The book, inspired by his workmates' characters, cost him his job after selling only 858 copies - half of them bought by the company's 450 staff. But the author, an administrator, has ended up £50,000 richer.

The money was awarded by a mediation court in Brittany for unfair dismissal, after it ruled that the unique case of literary office rage could not be blamed for internal conflicts at the French Defence and Protection Company.

When the book was published last year several employees, including the chairman, began legal action, claiming to have recognised themselves behind the invented names for staff who were supposedly sleeping together, putting their hands in the till or taking too many sickies.

"The workers were portrayed with violence and nastiness," the company's lawyer, Myriam Adjerad, said. "No one wanted to work with Mr Perara any more. The caricatures were insulting and amounted to virulent personal attacks."

But Mr Perara told the mediators that he had issued a disclaimer at the front of the book, saying the story was pure fiction, and "there had never been any murders in the company".

The mediators said the company had not suffered any loss, because sales had risen after the book was published, and Mr Perara had not committed a serious enough fault to be sacked without proper notice.

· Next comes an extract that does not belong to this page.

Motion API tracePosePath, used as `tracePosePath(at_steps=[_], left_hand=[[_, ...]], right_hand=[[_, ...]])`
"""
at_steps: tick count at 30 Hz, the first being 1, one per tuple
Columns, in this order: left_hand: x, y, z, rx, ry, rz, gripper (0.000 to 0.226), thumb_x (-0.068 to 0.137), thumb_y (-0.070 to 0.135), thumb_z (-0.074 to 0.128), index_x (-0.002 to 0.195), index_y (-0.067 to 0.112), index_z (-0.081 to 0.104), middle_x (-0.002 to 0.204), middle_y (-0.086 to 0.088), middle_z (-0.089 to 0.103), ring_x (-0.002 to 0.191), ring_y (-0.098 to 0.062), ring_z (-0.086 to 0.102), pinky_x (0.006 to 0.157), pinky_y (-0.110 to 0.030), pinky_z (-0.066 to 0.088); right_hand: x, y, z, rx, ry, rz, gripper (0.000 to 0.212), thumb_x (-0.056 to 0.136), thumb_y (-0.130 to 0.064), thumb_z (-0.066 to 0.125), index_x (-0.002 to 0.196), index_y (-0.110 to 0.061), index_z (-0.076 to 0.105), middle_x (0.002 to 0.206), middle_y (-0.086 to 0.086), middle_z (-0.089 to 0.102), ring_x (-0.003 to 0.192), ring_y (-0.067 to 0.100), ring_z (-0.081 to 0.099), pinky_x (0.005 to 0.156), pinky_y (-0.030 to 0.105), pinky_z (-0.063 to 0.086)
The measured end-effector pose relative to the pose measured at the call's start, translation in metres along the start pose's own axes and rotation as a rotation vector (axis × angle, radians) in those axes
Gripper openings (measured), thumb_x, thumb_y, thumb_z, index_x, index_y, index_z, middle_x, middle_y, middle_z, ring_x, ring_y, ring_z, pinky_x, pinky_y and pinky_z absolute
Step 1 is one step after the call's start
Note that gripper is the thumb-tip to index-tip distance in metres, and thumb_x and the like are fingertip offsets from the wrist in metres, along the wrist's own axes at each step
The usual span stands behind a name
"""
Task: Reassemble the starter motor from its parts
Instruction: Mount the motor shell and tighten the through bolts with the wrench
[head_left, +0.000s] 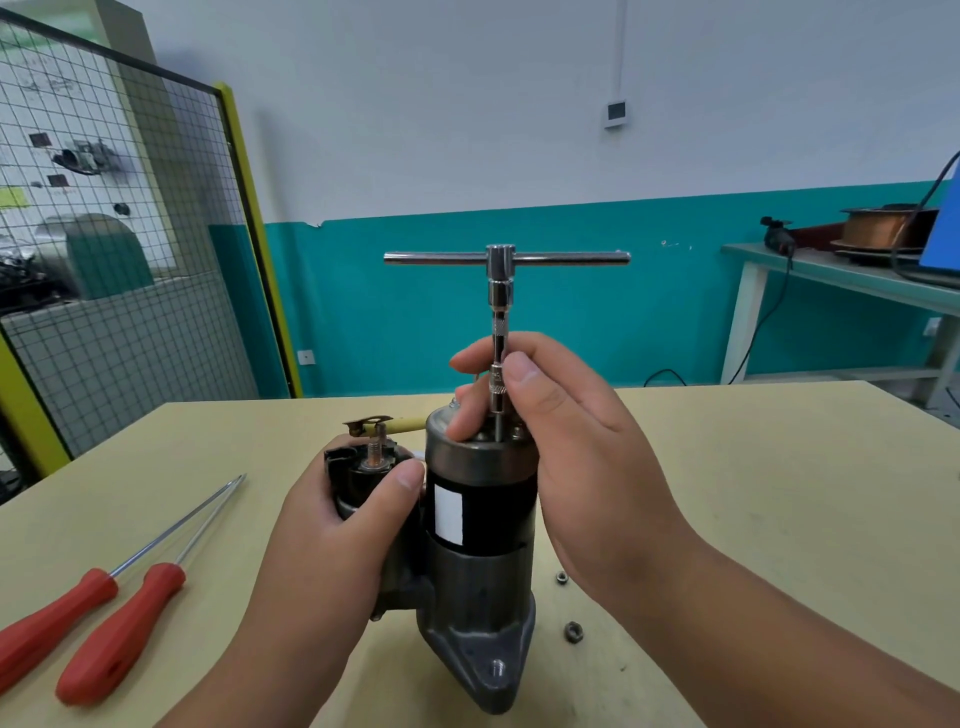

Mr Perara is preparing a second book, inspired by the obscure world of the French mediation system.
 
I wouldn't have fired him. I would have just frozen him out until he resigned by his own free will.
 
Except that shunning and consequent resignation can be contsrued as constructive dismissal.

Gauche

In love once more (this time with Mckenna)
 
It would seem that the people who protested were being accurately portrayed, else they wouldn't recognize themselves. That being the case I would have to say that if i were running the company I might have fired the lot and kept the writer.

-Colly
 
gauchecritic said:
In love once more (this time with Mckenna)
I thought I'd wait a a day to compose myself. Now I simply want to note I thought it a dear lack of politesse, and a sizable affront to my ego, for such a sagacious AH persona as Gauche to flirt on my semi-serious thread. (This is not to do with Mack, whose beauty I have praised on another thread.)

Xarrumphtl :mad: :(

Perdita
 
Perdita said (in part);

//I simply want to note I thought it a dear lack of politesse, and a sizable affront to my ego, for such a sagacious AH persona as Gauche to flirt on my semi-serious thread. (This is not to do with Mack, whose beauty I have praised on another thread.)

Xarrumphtl//

Taking one sentence from specific posts, out of context and failing to include other reference material, it seems that her so-called affront is nothing so much as an attempt to bump the thread to the top of the AH.

McKenna's beauty notwithstanding Perdita then tried to imply that my innocuous attempt at humourous flirtation was engendered purely on sight of her new AV, rather than an attraction to her intelligence/mind via her numerous posts.

xarrumphtl indeed

Gauche
 
Brilliant reply, Gauche. I am satisfied and chastened.

xumbly,

Perdita :rose:
 
McKenna said:
I wonder if anyone would/could write such a book about the AH irregulars?

That's kind of what I do. The main character in my stories and on the boards is pretty much the same. Truth is, neither is at all like me.

Anybody want to be in my next but one story? You can't be in the next one, it's nearly done. Writing over more than one day, what will they think of next?